11 de ago de 2017

Governo do Estado despeja Associação dos Delegados de Polícia de casarão colonial no Centro Histórico de São Luís

Sede da Associação dos Delegados de Polícia é um dos melhores exemplos
de conservação no Centro Histórico, mas o Governo está pedindo de volta
O Governo do Estado decidiu romper unilateralmente o contrato de cessão de um casarão colonial na Rua Herculano Parga, no Centro Histórico de São Luís, para funcionamento da Associação dos Delegados de Polícia do Maranhão (Adepol-MA), onde ela está instalada desde 1990 quando foi assinado contrato com o então governador João Alberto de Souza (PMDB).

A alegação de que precisa do imóvel para transferir um arquivo da Secretaria de Segurança Pública não convence a diretoria da entidade, já que o material a ser transportado não tem a menor condição de ser retirado de onde está, pois "pode virar pó", segundo o delegado Marconi Chaves Lima, presidente da associação.

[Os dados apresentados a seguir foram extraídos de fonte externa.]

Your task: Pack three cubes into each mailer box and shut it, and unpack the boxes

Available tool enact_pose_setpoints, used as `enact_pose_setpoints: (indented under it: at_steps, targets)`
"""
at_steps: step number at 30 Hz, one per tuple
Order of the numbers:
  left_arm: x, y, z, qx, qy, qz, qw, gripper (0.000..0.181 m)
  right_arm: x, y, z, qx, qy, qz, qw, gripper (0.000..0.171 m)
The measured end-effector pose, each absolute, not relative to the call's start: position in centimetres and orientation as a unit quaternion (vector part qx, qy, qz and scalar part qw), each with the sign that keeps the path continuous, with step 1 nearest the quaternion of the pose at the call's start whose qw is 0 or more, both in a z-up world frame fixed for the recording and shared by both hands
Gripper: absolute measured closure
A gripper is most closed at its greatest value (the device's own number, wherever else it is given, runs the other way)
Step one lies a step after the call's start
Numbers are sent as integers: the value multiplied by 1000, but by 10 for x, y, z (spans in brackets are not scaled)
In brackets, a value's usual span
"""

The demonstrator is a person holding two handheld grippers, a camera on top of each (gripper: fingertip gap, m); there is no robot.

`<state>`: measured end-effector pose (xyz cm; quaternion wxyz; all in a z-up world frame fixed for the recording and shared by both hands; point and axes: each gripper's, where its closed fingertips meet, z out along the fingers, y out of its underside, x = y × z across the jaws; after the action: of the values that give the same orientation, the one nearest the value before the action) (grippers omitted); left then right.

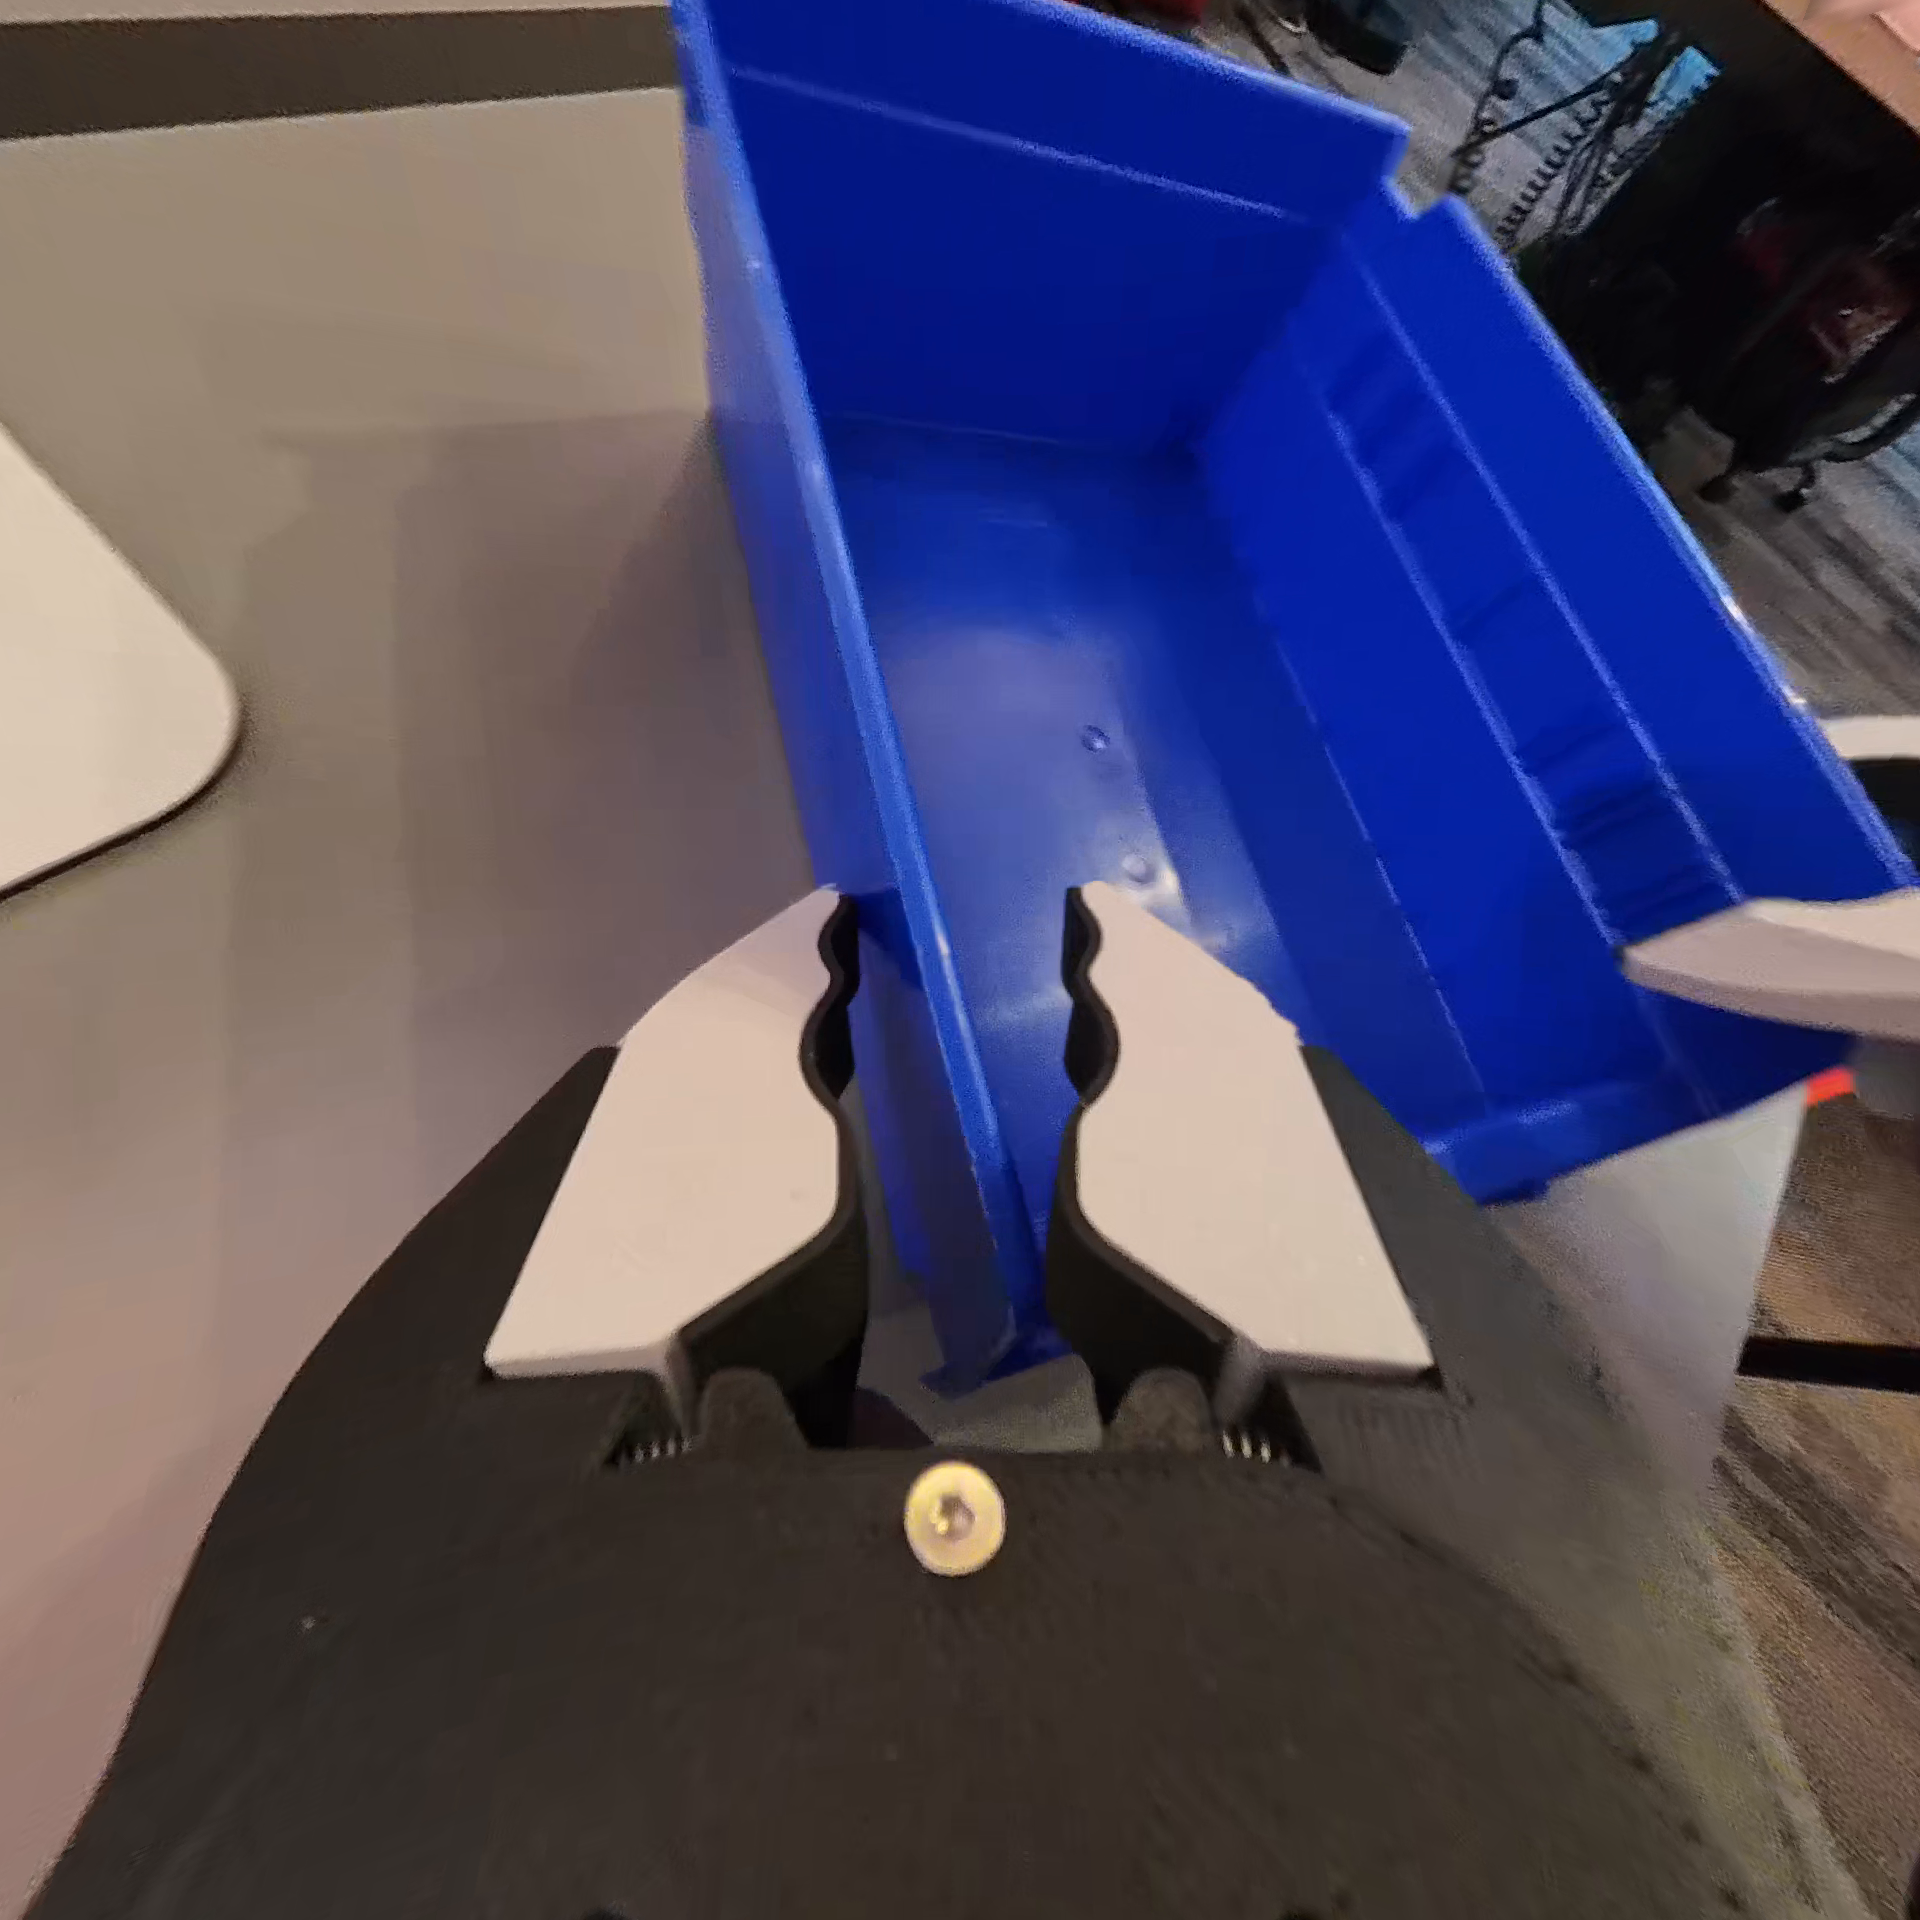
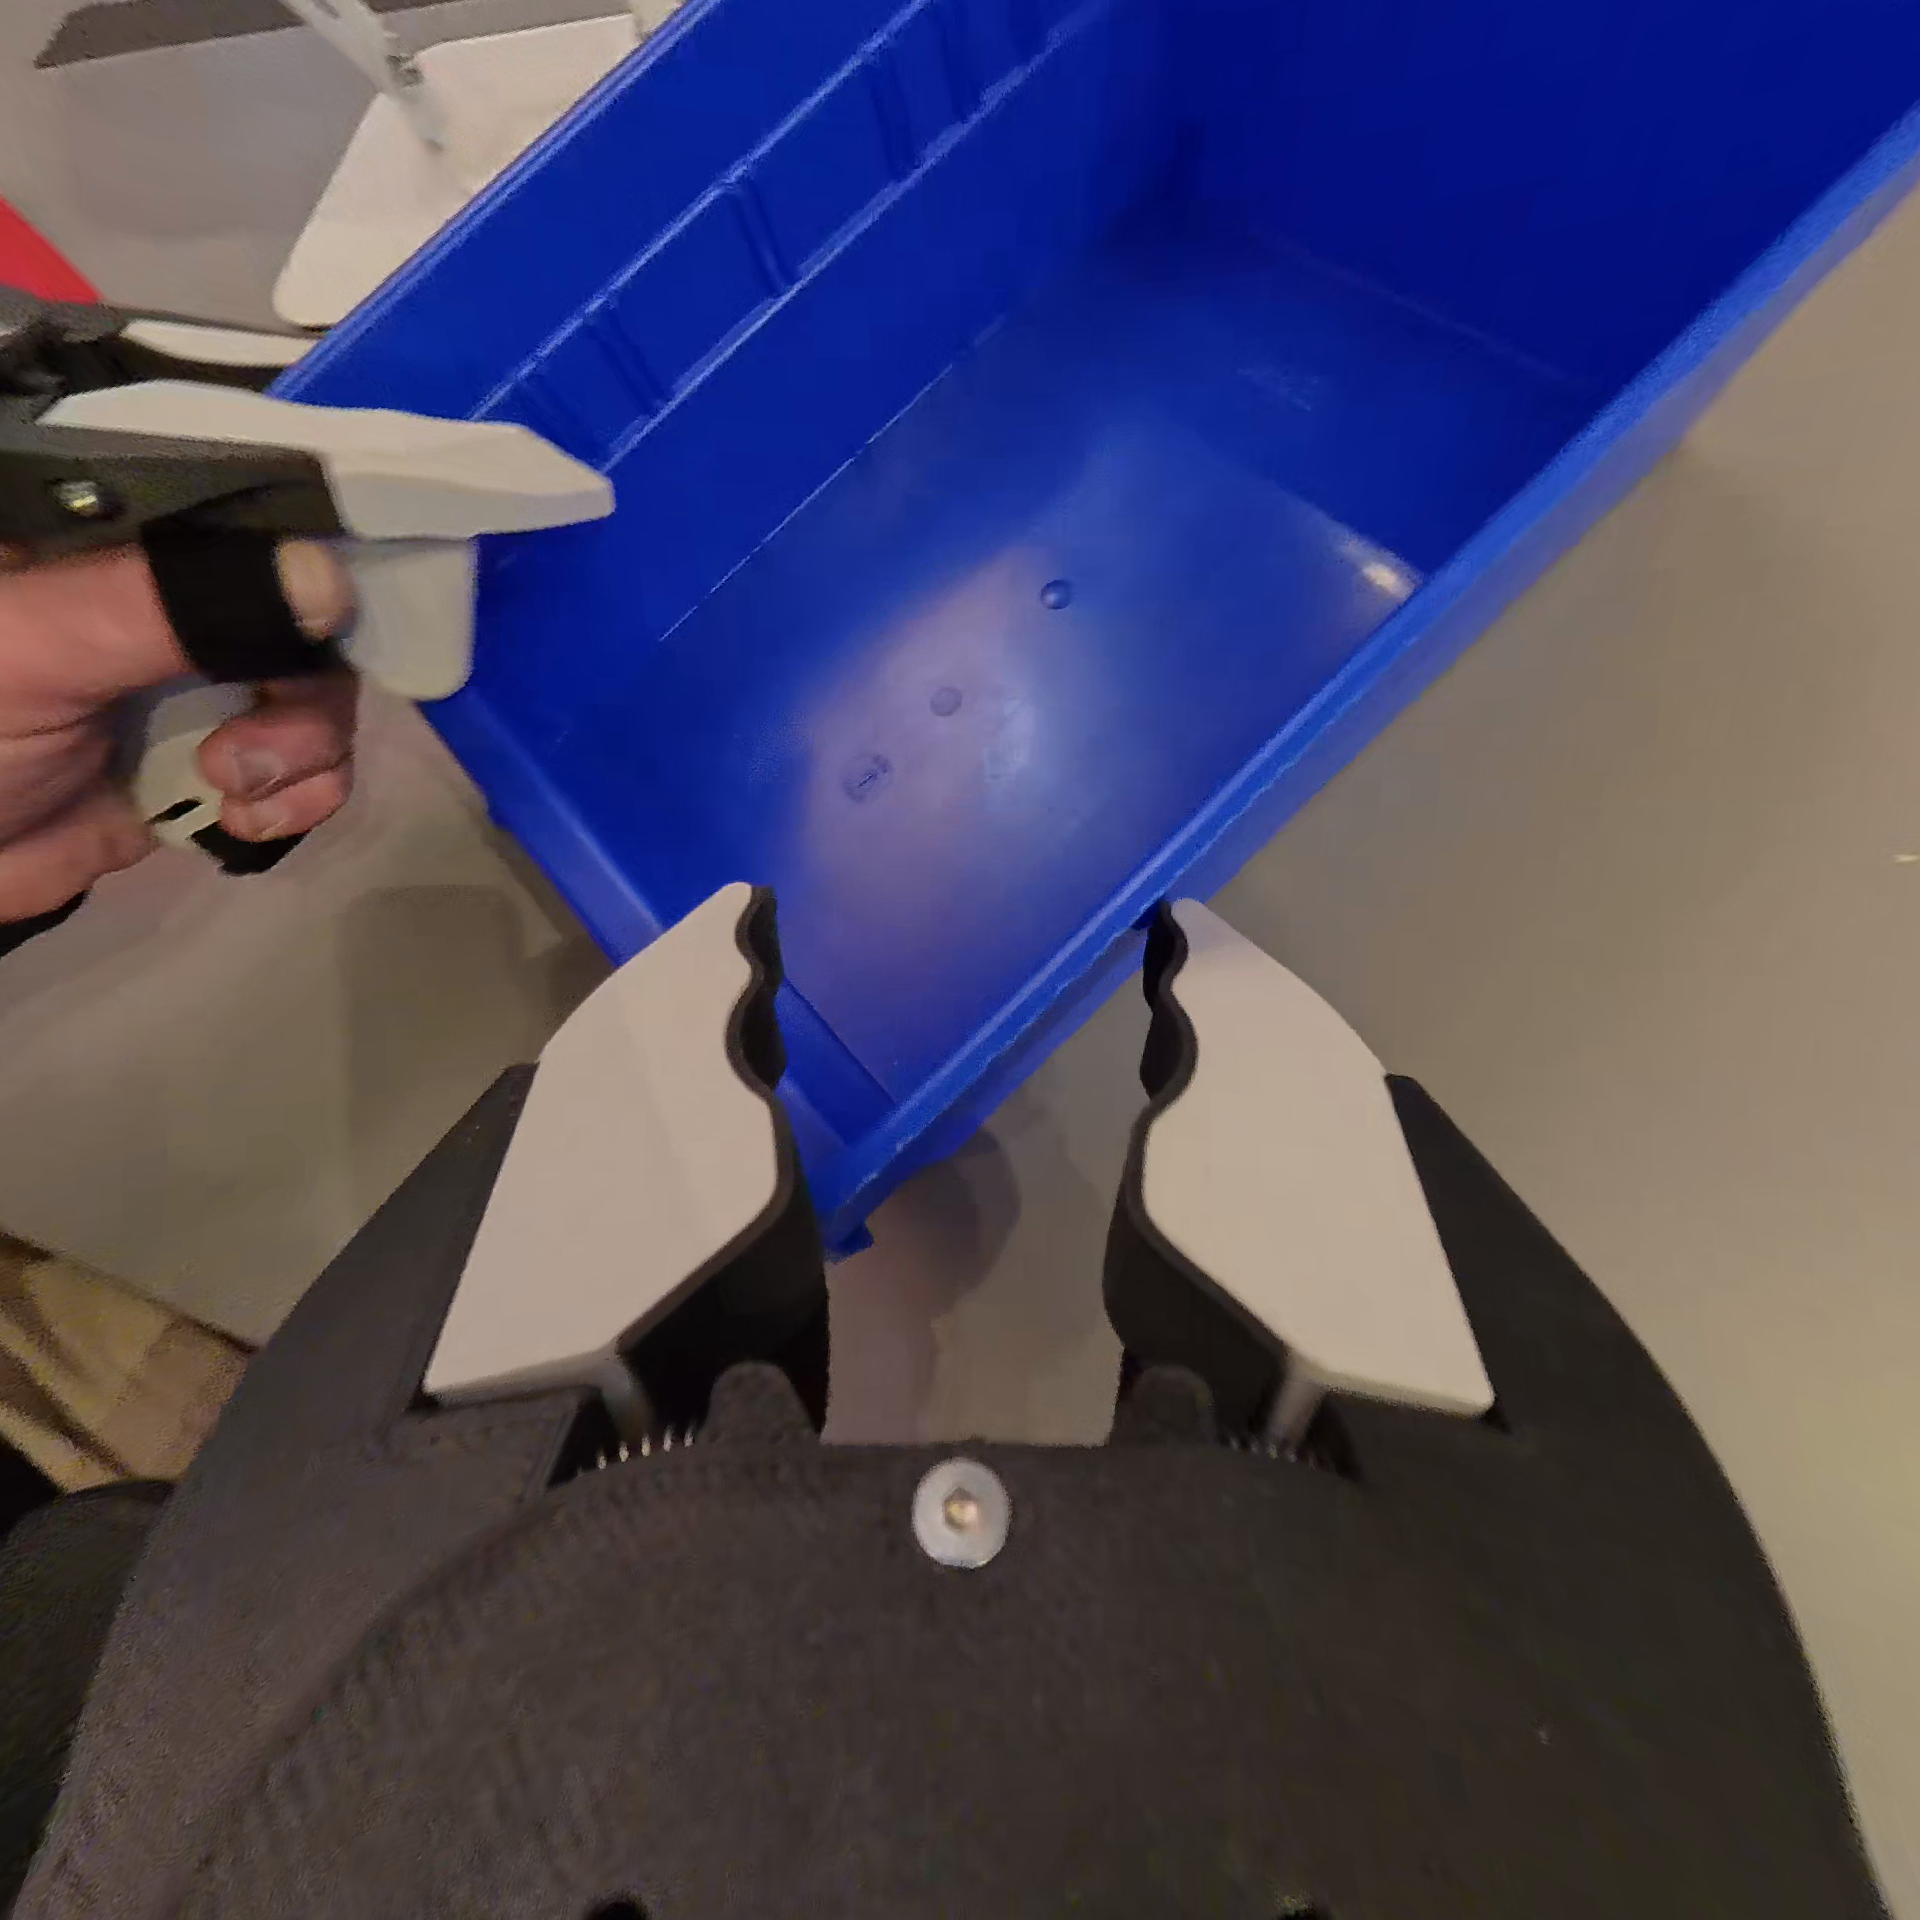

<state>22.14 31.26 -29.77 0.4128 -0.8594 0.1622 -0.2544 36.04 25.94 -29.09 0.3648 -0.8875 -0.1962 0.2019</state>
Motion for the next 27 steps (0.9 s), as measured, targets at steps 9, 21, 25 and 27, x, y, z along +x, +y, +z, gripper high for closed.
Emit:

Casarão estava abandonado e foi total reformado pela Adepol
Para Marconi Lima, a reivindicação parece retaliação, pois no último dia 07 houve uma assembleia no local em que foi decidido um protesto contra o Governo do Estado, por não vir atendendo as reivindicações da categoria, tampouco manifestar disposição de conversar, movimento este que foi suspenso, e a data da assinatura do documento pela Procuradoria Geral do Estado, reivindicando o prédio, é a mesma da assembleia.

Marconi Lima diz que desde sua ocupação, o casarão foi totalmente reformado, do telhado ao piso, e é um dos melhores exemplos de conservação do casario colonial da capital. A reforma foi concluída em 2014, quando São Luís completou 402 anos de fundação. "Um presente à cidade". Ele não tem a menor dúvida de que tão logo seja desocupado vire ruína novamente.

Material que o Estado quer levar para o casarão de Adepol
O dirigente da Adepol diz que o contrato assinado pelo ex-presidente Lourival Mendes com João Alberto previa uma cessão até 2012, mas que seria considerado renovado se na data não houvesse manifestação de nenhuma das partes, e nem o Estado nem a Associação tomou essa iniciativa, portanto para todos os efeitos o contrato estava vigente.

No ofício encaminhado à Adepol, a Procuradoria do Estado diz que, como o contrato venceu há cinco anos, a situação é de expurgo, ou seja, os delegados saem ou serão retirados.

Para Marconi Lima é lamentável que isto ocorra quando o secretário de Segurança, Jefferson Portela, é um ex-presidente da entidade, e tenha pretensão de ser candidato na eleição do próximo ano.

O deputado federal Aluízio Mendes (Podemos), ex-secretário de Segurança, lamentou a decisão. Além de Aluísio, outro ex-secretário é parlamentar, Raimundo Cutrim (PCdoB), deputado estadual, que certamente também vai se pronunciar.